**** Dataset
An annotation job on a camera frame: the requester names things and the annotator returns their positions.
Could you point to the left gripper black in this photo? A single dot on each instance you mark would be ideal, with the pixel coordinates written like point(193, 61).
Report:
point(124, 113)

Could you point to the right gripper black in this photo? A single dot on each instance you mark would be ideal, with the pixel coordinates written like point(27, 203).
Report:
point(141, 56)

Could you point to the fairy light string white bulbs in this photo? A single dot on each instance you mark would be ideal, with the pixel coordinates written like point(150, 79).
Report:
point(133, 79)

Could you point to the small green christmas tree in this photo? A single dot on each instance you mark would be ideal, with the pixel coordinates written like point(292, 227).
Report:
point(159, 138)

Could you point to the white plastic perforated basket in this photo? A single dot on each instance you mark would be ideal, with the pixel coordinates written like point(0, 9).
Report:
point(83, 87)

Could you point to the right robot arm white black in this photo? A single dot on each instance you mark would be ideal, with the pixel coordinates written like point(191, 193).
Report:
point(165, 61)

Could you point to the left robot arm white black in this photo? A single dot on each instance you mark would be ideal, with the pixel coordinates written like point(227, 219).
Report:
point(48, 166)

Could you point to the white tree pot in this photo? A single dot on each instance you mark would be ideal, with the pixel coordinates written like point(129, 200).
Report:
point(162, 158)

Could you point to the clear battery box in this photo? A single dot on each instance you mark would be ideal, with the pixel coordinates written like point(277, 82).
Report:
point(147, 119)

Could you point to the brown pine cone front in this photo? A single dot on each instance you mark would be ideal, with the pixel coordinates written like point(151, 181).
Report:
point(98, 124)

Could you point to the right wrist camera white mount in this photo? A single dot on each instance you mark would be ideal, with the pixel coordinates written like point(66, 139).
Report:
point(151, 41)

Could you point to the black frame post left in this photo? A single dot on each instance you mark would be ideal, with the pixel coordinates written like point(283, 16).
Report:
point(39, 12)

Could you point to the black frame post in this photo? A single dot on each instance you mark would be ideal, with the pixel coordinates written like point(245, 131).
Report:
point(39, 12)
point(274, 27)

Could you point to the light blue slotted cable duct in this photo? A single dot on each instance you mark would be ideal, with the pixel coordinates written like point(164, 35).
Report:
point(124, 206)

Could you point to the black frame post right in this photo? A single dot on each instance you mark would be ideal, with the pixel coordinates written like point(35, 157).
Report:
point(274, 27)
********
### Task instructions:
For this exercise, restate every record word for word.

### Reply to the task:
An annotation job on a camera frame: the requester names things and the annotator returns their positions.
Could you point to the left gripper black in this photo? A single dot on each instance you mark would be ideal, with the pixel coordinates written like point(193, 61).
Report:
point(124, 113)

Could you point to the right gripper black in this photo? A single dot on each instance you mark would be ideal, with the pixel coordinates written like point(27, 203).
Report:
point(141, 56)

Could you point to the fairy light string white bulbs in this photo? A single dot on each instance you mark would be ideal, with the pixel coordinates written like point(150, 79).
Report:
point(133, 79)

Could you point to the small green christmas tree in this photo? A single dot on each instance you mark would be ideal, with the pixel coordinates written like point(292, 227).
Report:
point(159, 138)

Could you point to the white plastic perforated basket in this photo? A single dot on each instance you mark would be ideal, with the pixel coordinates written like point(0, 9).
Report:
point(83, 87)

Could you point to the right robot arm white black in this photo? A single dot on each instance you mark would be ideal, with the pixel coordinates written like point(191, 193).
Report:
point(165, 61)

Could you point to the left robot arm white black in this photo? A single dot on each instance you mark would be ideal, with the pixel coordinates written like point(227, 219).
Report:
point(48, 166)

Could you point to the white tree pot in this photo? A single dot on each instance you mark would be ideal, with the pixel coordinates written like point(129, 200).
Report:
point(162, 158)

Could you point to the clear battery box in this photo? A single dot on each instance you mark would be ideal, with the pixel coordinates written like point(277, 82).
Report:
point(147, 119)

Could you point to the brown pine cone front in this photo? A single dot on each instance you mark would be ideal, with the pixel coordinates written like point(151, 181).
Report:
point(98, 124)

Could you point to the right wrist camera white mount in this photo? A single dot on each instance you mark would be ideal, with the pixel coordinates written like point(66, 139).
Report:
point(151, 41)

Could you point to the black frame post left in this photo? A single dot on each instance you mark would be ideal, with the pixel coordinates written like point(283, 16).
Report:
point(39, 12)

Could you point to the black frame post in this photo? A single dot on each instance you mark would be ideal, with the pixel coordinates written like point(245, 131).
Report:
point(39, 12)
point(274, 27)

Could you point to the light blue slotted cable duct in this photo? A single dot on each instance you mark would be ideal, with the pixel coordinates written like point(164, 35).
Report:
point(124, 206)

Could you point to the black frame post right in this photo? A single dot on each instance you mark would be ideal, with the pixel coordinates written like point(35, 157).
Report:
point(274, 27)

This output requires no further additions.